#### SUPPLIED INFORMATION:
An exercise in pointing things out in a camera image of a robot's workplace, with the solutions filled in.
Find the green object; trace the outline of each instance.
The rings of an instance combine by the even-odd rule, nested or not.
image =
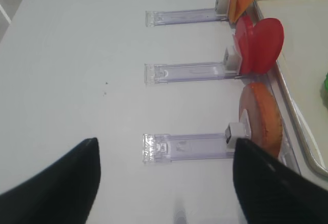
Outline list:
[[[324,80],[324,88],[326,89],[326,92],[328,92],[328,74],[326,75],[326,79]]]

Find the clear plastic slot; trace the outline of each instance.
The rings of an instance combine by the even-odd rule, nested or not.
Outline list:
[[[163,84],[194,80],[238,77],[237,71],[227,71],[223,62],[195,64],[145,64],[145,83]]]
[[[224,134],[144,134],[143,161],[233,158]]]
[[[217,14],[215,8],[184,11],[146,11],[146,26],[228,21],[226,14]]]

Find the white table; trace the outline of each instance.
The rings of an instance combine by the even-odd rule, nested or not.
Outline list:
[[[102,176],[88,223],[173,223],[178,203],[189,224],[239,223],[232,159],[141,160],[143,133],[221,132],[238,119],[239,80],[144,85],[144,63],[217,61],[232,43],[227,23],[146,28],[145,11],[213,6],[23,0],[0,44],[0,193],[96,136]],[[290,136],[302,175],[328,188]]]

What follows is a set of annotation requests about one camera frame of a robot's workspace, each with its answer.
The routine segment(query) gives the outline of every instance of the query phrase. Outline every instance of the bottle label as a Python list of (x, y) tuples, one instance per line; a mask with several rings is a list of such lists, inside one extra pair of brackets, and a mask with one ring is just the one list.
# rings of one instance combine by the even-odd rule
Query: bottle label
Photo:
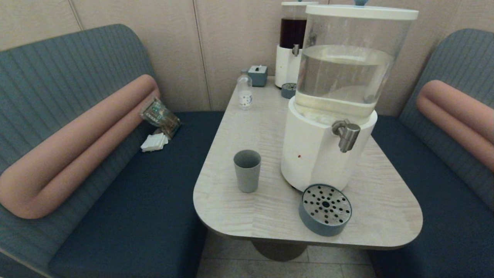
[(249, 107), (252, 105), (252, 93), (250, 91), (242, 91), (239, 94), (239, 104), (242, 107)]

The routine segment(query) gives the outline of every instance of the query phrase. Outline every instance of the floor tile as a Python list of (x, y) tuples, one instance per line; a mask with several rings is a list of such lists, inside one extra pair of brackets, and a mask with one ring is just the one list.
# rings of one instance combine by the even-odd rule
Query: floor tile
[(370, 265), (341, 265), (345, 278), (375, 278), (374, 269)]
[[(269, 260), (261, 255), (249, 240), (229, 239), (207, 233), (203, 258), (209, 259), (245, 259), (245, 260)], [(291, 262), (308, 262), (307, 250)]]
[(197, 278), (343, 278), (340, 265), (203, 259)]
[(196, 278), (237, 278), (242, 277), (238, 260), (201, 259)]
[(308, 246), (309, 262), (330, 264), (370, 264), (367, 251), (351, 248)]

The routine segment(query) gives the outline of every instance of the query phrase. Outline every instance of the pink cylindrical armrest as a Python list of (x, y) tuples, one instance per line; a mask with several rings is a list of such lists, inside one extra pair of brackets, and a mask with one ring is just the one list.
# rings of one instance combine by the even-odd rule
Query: pink cylindrical armrest
[(142, 75), (33, 148), (0, 176), (0, 203), (26, 219), (59, 207), (142, 121), (139, 111), (160, 97)]
[(417, 108), (494, 172), (494, 109), (439, 80), (420, 90)]

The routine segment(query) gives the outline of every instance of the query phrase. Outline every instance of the beige wall panel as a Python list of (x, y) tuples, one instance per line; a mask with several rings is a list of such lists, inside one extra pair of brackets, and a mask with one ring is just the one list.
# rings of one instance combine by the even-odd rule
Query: beige wall panel
[(193, 2), (73, 0), (84, 29), (122, 23), (148, 50), (165, 105), (210, 110)]
[(80, 31), (67, 0), (0, 1), (0, 50)]
[(242, 68), (274, 75), (283, 0), (194, 1), (212, 109), (225, 110)]
[[(383, 89), (376, 111), (383, 115), (400, 114), (430, 54), (444, 36), (461, 0), (370, 0), (369, 5), (415, 9), (400, 56)], [(349, 0), (330, 0), (331, 4), (349, 4)]]
[(494, 1), (462, 0), (446, 35), (465, 28), (494, 32)]

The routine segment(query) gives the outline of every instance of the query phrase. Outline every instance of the dark liquid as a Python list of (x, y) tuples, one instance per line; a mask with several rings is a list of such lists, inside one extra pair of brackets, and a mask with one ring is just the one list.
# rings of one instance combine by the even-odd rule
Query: dark liquid
[(303, 48), (306, 19), (287, 19), (281, 20), (280, 46), (283, 48), (293, 48), (293, 45), (299, 45)]

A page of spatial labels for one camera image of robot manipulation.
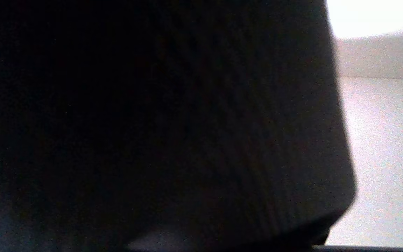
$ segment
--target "black knit fabric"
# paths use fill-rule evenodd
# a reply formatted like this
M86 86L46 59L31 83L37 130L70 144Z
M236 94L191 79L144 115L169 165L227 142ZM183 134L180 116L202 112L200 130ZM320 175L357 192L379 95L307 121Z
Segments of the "black knit fabric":
M354 190L321 1L0 1L1 252L321 235Z

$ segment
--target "ceiling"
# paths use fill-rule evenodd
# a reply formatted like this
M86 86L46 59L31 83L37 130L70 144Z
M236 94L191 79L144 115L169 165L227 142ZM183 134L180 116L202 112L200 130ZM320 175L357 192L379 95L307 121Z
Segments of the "ceiling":
M340 76L403 79L403 0L326 0Z

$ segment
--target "white wall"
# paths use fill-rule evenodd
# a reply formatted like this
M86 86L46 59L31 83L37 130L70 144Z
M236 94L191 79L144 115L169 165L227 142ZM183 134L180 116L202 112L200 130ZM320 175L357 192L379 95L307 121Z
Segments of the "white wall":
M403 80L340 78L357 177L326 245L403 247Z
M341 76L403 79L403 33L335 40Z

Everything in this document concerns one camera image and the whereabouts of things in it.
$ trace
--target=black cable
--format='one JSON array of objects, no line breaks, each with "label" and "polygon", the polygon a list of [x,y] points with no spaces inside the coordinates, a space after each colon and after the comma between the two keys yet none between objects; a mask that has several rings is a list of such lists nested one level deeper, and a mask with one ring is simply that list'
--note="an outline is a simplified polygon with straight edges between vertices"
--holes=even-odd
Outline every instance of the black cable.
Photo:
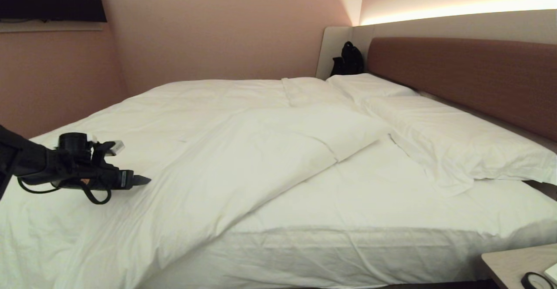
[{"label": "black cable", "polygon": [[30,188],[26,187],[26,186],[23,184],[23,182],[21,181],[21,179],[18,178],[18,179],[17,179],[17,182],[19,182],[20,187],[21,187],[23,190],[25,190],[25,191],[27,191],[27,192],[30,192],[30,193],[34,193],[34,194],[44,194],[44,193],[50,193],[50,192],[55,192],[55,191],[60,190],[60,188],[54,188],[54,189],[52,189],[52,190],[46,190],[46,191],[34,191],[34,190],[31,190]]}]

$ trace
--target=nightstand
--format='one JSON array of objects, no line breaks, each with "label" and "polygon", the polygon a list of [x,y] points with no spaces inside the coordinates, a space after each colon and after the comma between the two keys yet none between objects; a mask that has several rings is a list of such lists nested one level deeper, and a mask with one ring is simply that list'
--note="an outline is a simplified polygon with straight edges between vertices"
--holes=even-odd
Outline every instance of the nightstand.
[{"label": "nightstand", "polygon": [[525,249],[485,253],[483,261],[501,289],[524,289],[520,280],[528,272],[544,274],[557,263],[557,243]]}]

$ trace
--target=mattress
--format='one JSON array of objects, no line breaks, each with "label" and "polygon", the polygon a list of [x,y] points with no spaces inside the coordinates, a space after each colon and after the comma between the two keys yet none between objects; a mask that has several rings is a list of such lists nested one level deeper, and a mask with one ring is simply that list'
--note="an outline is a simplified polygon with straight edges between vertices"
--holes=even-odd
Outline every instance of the mattress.
[{"label": "mattress", "polygon": [[292,188],[147,281],[155,288],[376,288],[487,279],[486,252],[557,242],[557,203],[520,181],[440,198],[390,138]]},{"label": "mattress", "polygon": [[[126,150],[110,163],[142,174],[223,116],[315,104],[356,109],[318,79],[183,81],[34,141],[52,147],[59,134],[73,131],[122,139]],[[440,198],[422,168],[383,138],[273,199],[141,288],[372,288],[472,280],[485,277],[477,264],[481,253],[554,243],[555,231],[557,203],[522,182],[480,181],[465,194]],[[45,268],[37,273],[58,267]]]}]

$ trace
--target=wall light
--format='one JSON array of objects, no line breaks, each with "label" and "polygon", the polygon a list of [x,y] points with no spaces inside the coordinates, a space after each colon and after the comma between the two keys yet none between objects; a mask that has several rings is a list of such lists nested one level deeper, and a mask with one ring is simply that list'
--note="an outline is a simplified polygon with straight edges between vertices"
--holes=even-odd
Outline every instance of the wall light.
[{"label": "wall light", "polygon": [[414,19],[468,15],[472,13],[500,13],[504,11],[546,9],[557,9],[557,0],[501,0],[468,5],[453,5],[438,9],[416,10],[407,13],[362,19],[360,24],[366,26]]}]

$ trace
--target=upholstered headboard panel
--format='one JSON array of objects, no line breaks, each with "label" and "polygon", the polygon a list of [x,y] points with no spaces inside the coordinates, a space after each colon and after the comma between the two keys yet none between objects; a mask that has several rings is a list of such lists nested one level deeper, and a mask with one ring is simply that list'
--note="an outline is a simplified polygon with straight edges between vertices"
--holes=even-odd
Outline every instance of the upholstered headboard panel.
[{"label": "upholstered headboard panel", "polygon": [[368,69],[557,141],[557,45],[378,37]]}]

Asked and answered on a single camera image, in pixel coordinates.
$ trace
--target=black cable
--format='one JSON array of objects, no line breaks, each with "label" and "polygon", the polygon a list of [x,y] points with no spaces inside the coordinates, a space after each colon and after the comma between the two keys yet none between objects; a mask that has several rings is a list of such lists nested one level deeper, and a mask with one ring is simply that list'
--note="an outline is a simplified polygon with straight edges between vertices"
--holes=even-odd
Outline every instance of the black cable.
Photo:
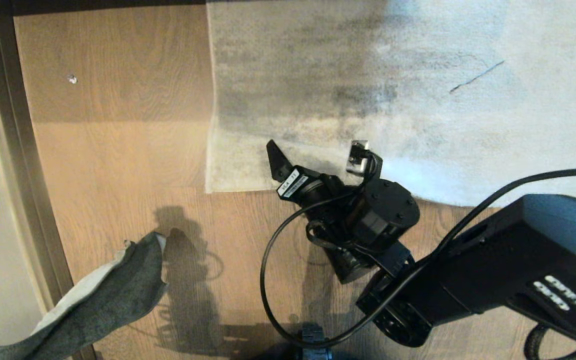
[{"label": "black cable", "polygon": [[555,178],[569,178],[571,176],[576,176],[576,168],[538,173],[536,175],[520,178],[519,180],[515,180],[509,183],[508,185],[501,187],[501,189],[498,189],[493,194],[488,196],[486,200],[483,200],[466,216],[464,216],[464,218],[461,219],[457,223],[457,225],[455,225],[450,231],[448,231],[446,236],[443,237],[441,242],[439,242],[439,245],[437,245],[437,248],[435,248],[434,251],[432,251],[432,253],[438,254],[439,252],[441,252],[444,248],[446,248],[448,242],[454,239],[455,236],[457,236],[457,234],[459,234],[461,230],[464,230],[466,225],[468,225],[471,221],[473,221],[473,219],[475,219],[477,215],[486,210],[486,208],[489,207],[492,203],[494,203],[496,200],[501,198],[506,193],[512,191],[513,189],[520,187],[524,184],[540,182],[541,180],[548,180]]},{"label": "black cable", "polygon": [[363,177],[363,180],[361,181],[361,184],[359,184],[355,190],[355,192],[359,193],[361,192],[364,187],[366,187],[366,184],[368,184],[368,182],[370,182],[370,180],[372,180],[375,175],[377,175],[377,157],[375,156],[375,153],[367,150],[367,155],[368,155],[368,164],[366,164],[366,174],[368,174],[367,176]]},{"label": "black cable", "polygon": [[407,272],[406,275],[402,276],[402,279],[399,281],[399,283],[386,295],[386,297],[379,304],[379,306],[377,306],[370,314],[364,316],[358,323],[354,324],[351,328],[344,331],[343,333],[337,335],[336,337],[333,337],[329,340],[322,341],[322,342],[306,342],[306,341],[303,341],[301,339],[298,339],[294,335],[288,333],[288,331],[286,331],[281,326],[281,324],[279,324],[279,322],[277,321],[277,319],[273,315],[272,310],[270,310],[270,305],[268,303],[268,297],[266,295],[266,264],[268,262],[270,250],[272,249],[273,245],[275,244],[275,241],[277,241],[277,237],[284,230],[284,228],[286,226],[288,226],[288,224],[290,224],[294,219],[299,217],[301,214],[304,214],[304,213],[306,213],[306,212],[308,212],[314,208],[321,207],[322,205],[326,205],[326,204],[333,203],[335,201],[339,201],[341,199],[347,198],[347,197],[355,194],[355,191],[351,191],[351,192],[343,194],[341,196],[337,196],[335,198],[330,198],[328,200],[314,203],[313,205],[310,205],[308,207],[304,207],[304,208],[298,210],[297,212],[295,212],[294,214],[290,215],[286,220],[283,221],[283,223],[281,223],[281,225],[279,225],[277,230],[274,231],[274,234],[272,234],[272,237],[268,241],[268,245],[265,248],[265,252],[263,253],[263,258],[262,258],[262,262],[261,262],[261,271],[260,271],[260,276],[259,276],[259,283],[260,283],[260,287],[261,287],[261,301],[263,303],[263,309],[265,310],[265,314],[268,316],[268,319],[270,320],[270,323],[275,328],[275,330],[277,330],[277,332],[282,337],[284,337],[288,342],[290,342],[294,346],[302,347],[304,349],[322,349],[322,348],[326,348],[326,347],[336,346],[337,344],[340,344],[340,343],[346,341],[348,338],[352,337],[352,335],[354,335],[354,333],[361,330],[361,328],[366,326],[368,323],[372,322],[375,319],[375,317],[377,317],[382,312],[382,310],[384,310],[388,306],[388,304],[392,300],[394,300],[394,298],[397,296],[397,294],[400,291],[402,291],[402,289],[404,289],[404,287],[406,287],[406,285],[409,284],[410,281],[414,280],[414,278],[423,269],[425,269],[425,267],[428,266],[428,264],[430,264],[430,262],[432,260],[434,260],[439,255],[439,253],[441,253],[441,251],[443,249],[446,248],[448,243],[452,239],[454,239],[455,236],[461,230],[463,230],[466,227],[466,225],[468,225],[468,223],[470,223],[470,221],[472,221],[475,217],[477,217],[477,215],[479,215],[483,210],[485,210],[487,207],[489,207],[489,205],[494,203],[497,199],[501,198],[504,194],[512,191],[512,189],[515,189],[516,187],[519,187],[519,186],[527,184],[527,183],[539,182],[541,180],[548,180],[548,179],[554,179],[554,178],[564,178],[564,177],[570,177],[570,176],[576,176],[576,169],[558,170],[558,171],[549,171],[549,172],[544,172],[544,173],[538,173],[537,175],[532,175],[532,176],[520,178],[519,180],[515,180],[515,181],[509,183],[508,185],[501,187],[501,189],[499,189],[498,191],[495,191],[493,194],[491,194],[489,197],[487,197],[485,200],[483,200],[482,203],[480,203],[475,208],[473,208],[473,210],[471,210],[463,219],[461,219],[461,221],[459,221],[450,231],[448,231],[446,236],[444,236],[444,238],[441,240],[441,242],[439,242],[439,245],[437,246],[437,248],[435,248],[434,251],[432,251],[432,253],[430,255],[428,255],[423,260],[414,264],[411,267],[410,271]]},{"label": "black cable", "polygon": [[[548,329],[548,326],[540,323],[530,331],[523,346],[523,355],[526,357],[526,360],[542,360],[542,358],[539,357],[539,348],[542,346],[542,340]],[[576,360],[576,350],[565,356],[551,358],[550,360]]]}]

#### EXERCISE:
Go line by line through the records above and copy each one containing "camera".

#### SOLUTION TO THIS PROBLEM:
An exercise in pointing things out in a camera image of a robot's workplace, with the solutions filled in.
What follows is a set of annotation requests about one camera frame of a robot's workspace, each with its answer.
A page of spatial labels for one camera image of robot manipulation.
Everything in this document concerns one camera image and the whereabouts of things in it.
Asked and answered on a single camera image, in pixel coordinates.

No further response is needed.